• **Exercise**
Repeat word for word the lines from the one containing "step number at" to the end of the material below, and leave all pictures out.

• **Dataset excerpt**
Start of Block

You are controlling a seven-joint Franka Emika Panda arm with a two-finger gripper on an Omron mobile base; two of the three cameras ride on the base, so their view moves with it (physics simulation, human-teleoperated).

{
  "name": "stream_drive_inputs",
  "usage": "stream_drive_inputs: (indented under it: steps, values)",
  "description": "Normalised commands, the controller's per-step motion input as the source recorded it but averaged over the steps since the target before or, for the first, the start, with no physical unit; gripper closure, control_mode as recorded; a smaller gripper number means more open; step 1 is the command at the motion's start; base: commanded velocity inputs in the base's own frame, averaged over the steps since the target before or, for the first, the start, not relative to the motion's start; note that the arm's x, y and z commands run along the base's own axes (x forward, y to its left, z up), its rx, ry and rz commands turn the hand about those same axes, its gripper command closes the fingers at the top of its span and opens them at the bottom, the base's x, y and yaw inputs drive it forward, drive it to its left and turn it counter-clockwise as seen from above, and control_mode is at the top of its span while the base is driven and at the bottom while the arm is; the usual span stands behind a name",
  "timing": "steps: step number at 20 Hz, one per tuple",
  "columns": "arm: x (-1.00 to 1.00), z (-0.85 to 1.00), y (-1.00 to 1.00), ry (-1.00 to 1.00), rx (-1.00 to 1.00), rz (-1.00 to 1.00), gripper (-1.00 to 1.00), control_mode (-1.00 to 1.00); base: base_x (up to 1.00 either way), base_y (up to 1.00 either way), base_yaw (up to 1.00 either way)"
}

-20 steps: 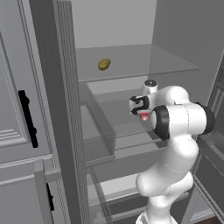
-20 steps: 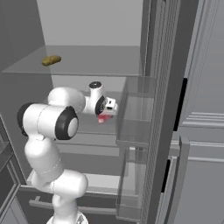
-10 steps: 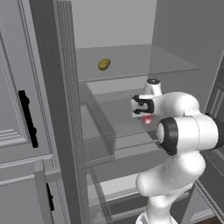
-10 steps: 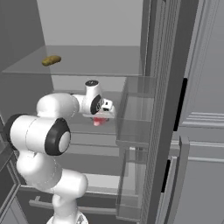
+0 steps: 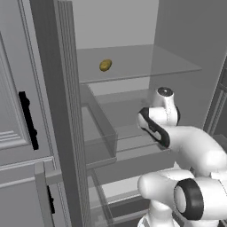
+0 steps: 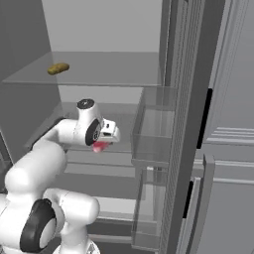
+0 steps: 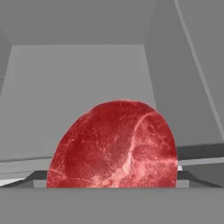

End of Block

• **Reply**
  "timing": "steps: step number at 20 Hz, one per tuple",
  "columns": "arm: x (-1.00 to 1.00), z (-0.85 to 1.00), y (-1.00 to 1.00), ry (-1.00 to 1.00), rx (-1.00 to 1.00), rz (-1.00 to 1.00), gripper (-1.00 to 1.00), control_mode (-1.00 to 1.00); base: base_x (up to 1.00 either way), base_y (up to 1.00 either way), base_yaw (up to 1.00 either way)"
}

-20 steps: 
-20 steps: 
-10 steps: 
-10 steps: 
+0 steps: 
+0 steps: 
+0 steps: 

This exercise has been fully answered.